50話
ようやく折り返しですね。
「時期だもんねぇ」
「油断してたよ……掃除終わったーって振り返ったら居てさぁ。大絶叫しちゃった……」
「最悪ですね……」
ドラッグストアからの帰り道。ぞわぞわ腕に鳥肌を立てるすずさんに、葵が寄り添うように背中をさする。その隣を歩きながらさもありなん、と俺は頷いた。
何故あいつらあんなにキモいんだろうな。殺すだけなら別にどうって事ないが、飼えと言われたら断固拒否する。
カブトムシなら喜んで飼うのだが。同じ昆虫であるのに何が違うんだろう。
子供の頃に憧れたカブトムシとの比較をしていると、顔を真っ青にしたすずさんが絶望の面持ちでぶつぶつ呟いた。

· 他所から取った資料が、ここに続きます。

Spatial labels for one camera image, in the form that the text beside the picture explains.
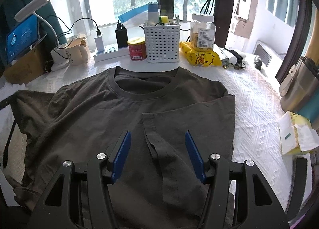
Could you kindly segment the white desk lamp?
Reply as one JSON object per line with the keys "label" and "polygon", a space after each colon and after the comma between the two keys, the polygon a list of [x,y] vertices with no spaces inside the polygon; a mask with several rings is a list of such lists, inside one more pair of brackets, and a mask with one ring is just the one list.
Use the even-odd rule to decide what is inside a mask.
{"label": "white desk lamp", "polygon": [[26,24],[30,22],[34,22],[37,25],[38,32],[38,41],[41,40],[41,31],[40,25],[44,24],[50,30],[53,35],[53,44],[54,46],[50,49],[50,54],[53,60],[53,64],[51,66],[52,71],[56,71],[70,64],[70,60],[65,51],[66,43],[61,44],[59,41],[59,36],[54,29],[53,25],[47,21],[44,17],[37,13],[38,10],[43,8],[49,3],[49,0],[31,0],[31,2],[27,3],[23,6],[14,16],[14,19],[19,24]]}

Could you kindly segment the brown cardboard box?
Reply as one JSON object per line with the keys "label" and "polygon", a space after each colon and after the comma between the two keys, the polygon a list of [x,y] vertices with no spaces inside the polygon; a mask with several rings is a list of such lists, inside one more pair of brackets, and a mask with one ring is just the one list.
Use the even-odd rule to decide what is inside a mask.
{"label": "brown cardboard box", "polygon": [[31,51],[18,59],[3,75],[11,84],[28,84],[45,73],[43,45],[39,43]]}

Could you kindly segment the blue screen tablet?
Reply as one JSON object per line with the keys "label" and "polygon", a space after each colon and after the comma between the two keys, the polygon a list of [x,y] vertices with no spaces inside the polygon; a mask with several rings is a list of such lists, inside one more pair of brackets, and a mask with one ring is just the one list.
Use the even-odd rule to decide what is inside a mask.
{"label": "blue screen tablet", "polygon": [[7,64],[25,54],[30,46],[33,46],[38,40],[38,19],[35,15],[31,15],[17,25],[6,37]]}

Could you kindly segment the white perforated plastic basket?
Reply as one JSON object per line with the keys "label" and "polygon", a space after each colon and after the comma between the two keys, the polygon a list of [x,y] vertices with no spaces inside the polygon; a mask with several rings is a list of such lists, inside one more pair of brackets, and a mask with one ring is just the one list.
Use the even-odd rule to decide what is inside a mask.
{"label": "white perforated plastic basket", "polygon": [[180,25],[144,26],[147,62],[179,62]]}

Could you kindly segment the white power strip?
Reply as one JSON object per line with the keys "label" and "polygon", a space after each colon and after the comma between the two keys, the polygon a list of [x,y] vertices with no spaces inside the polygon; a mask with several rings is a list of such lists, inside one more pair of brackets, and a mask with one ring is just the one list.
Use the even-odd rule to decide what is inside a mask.
{"label": "white power strip", "polygon": [[118,48],[117,44],[111,44],[104,47],[104,51],[94,51],[93,58],[95,62],[105,61],[109,59],[119,58],[122,56],[130,56],[128,47]]}

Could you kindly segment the red tin can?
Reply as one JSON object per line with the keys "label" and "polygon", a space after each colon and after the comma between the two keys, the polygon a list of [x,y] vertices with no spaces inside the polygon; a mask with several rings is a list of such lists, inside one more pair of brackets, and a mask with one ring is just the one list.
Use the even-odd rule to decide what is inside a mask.
{"label": "red tin can", "polygon": [[132,61],[144,60],[147,57],[146,41],[144,37],[134,38],[128,41],[130,59]]}

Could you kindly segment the small dark figurine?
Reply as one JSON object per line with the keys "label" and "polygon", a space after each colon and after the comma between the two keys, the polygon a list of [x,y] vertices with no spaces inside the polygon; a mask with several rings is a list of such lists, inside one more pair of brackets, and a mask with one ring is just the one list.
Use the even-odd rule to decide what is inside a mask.
{"label": "small dark figurine", "polygon": [[263,61],[262,59],[256,55],[254,58],[254,66],[256,69],[261,70],[262,69],[262,65],[263,65]]}

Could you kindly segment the cream cartoon mug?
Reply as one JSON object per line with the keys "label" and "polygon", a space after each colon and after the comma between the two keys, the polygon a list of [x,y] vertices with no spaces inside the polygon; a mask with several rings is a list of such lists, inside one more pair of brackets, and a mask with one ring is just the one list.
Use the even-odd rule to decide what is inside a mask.
{"label": "cream cartoon mug", "polygon": [[72,36],[65,50],[72,66],[86,64],[89,61],[90,50],[84,34]]}

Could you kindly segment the black power adapter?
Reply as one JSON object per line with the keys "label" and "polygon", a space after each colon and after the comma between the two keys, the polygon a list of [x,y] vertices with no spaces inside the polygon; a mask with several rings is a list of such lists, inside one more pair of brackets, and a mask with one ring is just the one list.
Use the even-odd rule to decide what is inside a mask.
{"label": "black power adapter", "polygon": [[128,35],[127,29],[123,24],[117,23],[117,28],[115,30],[116,40],[118,48],[124,48],[128,46]]}

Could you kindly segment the black smartphone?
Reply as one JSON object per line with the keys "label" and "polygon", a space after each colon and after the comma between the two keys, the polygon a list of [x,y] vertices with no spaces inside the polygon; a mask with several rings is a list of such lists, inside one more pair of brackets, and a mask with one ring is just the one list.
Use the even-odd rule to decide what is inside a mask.
{"label": "black smartphone", "polygon": [[296,157],[293,161],[292,183],[288,204],[286,207],[286,217],[288,221],[296,218],[302,206],[303,196],[307,183],[308,160],[303,157]]}

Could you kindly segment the yellow tissue box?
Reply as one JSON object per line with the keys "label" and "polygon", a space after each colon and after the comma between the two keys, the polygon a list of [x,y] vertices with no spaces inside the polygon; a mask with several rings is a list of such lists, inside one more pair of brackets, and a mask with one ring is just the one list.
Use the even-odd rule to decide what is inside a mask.
{"label": "yellow tissue box", "polygon": [[287,111],[278,126],[283,155],[305,155],[318,147],[318,134],[309,119]]}

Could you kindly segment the keys and black pouch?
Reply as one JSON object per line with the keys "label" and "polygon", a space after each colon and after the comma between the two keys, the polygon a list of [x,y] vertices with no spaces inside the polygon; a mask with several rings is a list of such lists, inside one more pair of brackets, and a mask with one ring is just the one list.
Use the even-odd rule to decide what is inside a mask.
{"label": "keys and black pouch", "polygon": [[245,69],[244,57],[233,49],[214,46],[214,51],[219,55],[222,67],[227,69],[233,67],[236,70]]}

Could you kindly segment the yellow duck snack bag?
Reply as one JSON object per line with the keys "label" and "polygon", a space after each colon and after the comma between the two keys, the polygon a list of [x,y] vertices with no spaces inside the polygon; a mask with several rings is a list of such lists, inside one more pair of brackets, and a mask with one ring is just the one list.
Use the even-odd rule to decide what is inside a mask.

「あああもう本当に無理。そもそも虫全般無理だけどゴキだけはとりわけ無理なんです。あのめっちゃ動く触覚も、黒光りする体も、素早い動きも……あああ帰りたく無い帰りたく無い」
ああそれだわ。すずさんが口にしたゴキの嫌な特徴に内心で頷く。葵は半狂乱に陥るすずさんを見て気の毒そうな顔をした。
「ねえお……遥。退治してあげたら?」
「は?」
「!?葵ちゃん!?!?」
突拍子もないことを言い始めた妹に素っ頓狂な声をあげる。すずさんもギョッとしたような顔で葵を振り返った。
「だって鈴ちゃん可哀想だもん。遥虫平気じゃん」
「そりゃまあ平気だけど……女性の部屋に入るのは良くねえだろ」
「お、お気になさらず!!自分でなんとかしますんで!!」
ワタワタと慌てて首を振るすずさんに、しかし葵は逃がさんとばかりにずいっと詰め寄る。
「でも鈴ちゃん。それ焚いてから二時間は家空けとかなきゃいけないんだよ?どうするのこんな熱い中」
「う、いや、て、適当にどこか行こうかなって……」
「その格好で?」
「う、ぐ、ぐ……」
薄手の半袖パーカーにショートパンツ、そして足元は突っかけというラフもラフな格好のすずさんは、葵の言葉に反論できずにうめき声を上げた。
まあ確かに近所にちょっとした買い物に行くならまだしも、お出かけとなるとちょっとラフすぎるな。
だがこの怯えようからして、ゴキがいる家に帰ってバルサン設置するくらいなら兎も角、身支度を整える余裕はなさそうだ。顔にありありと葛藤を浮かべるすずさん。
そんな彼女を見て、葵はニンマリと笑ってとんでもない提案を口にした。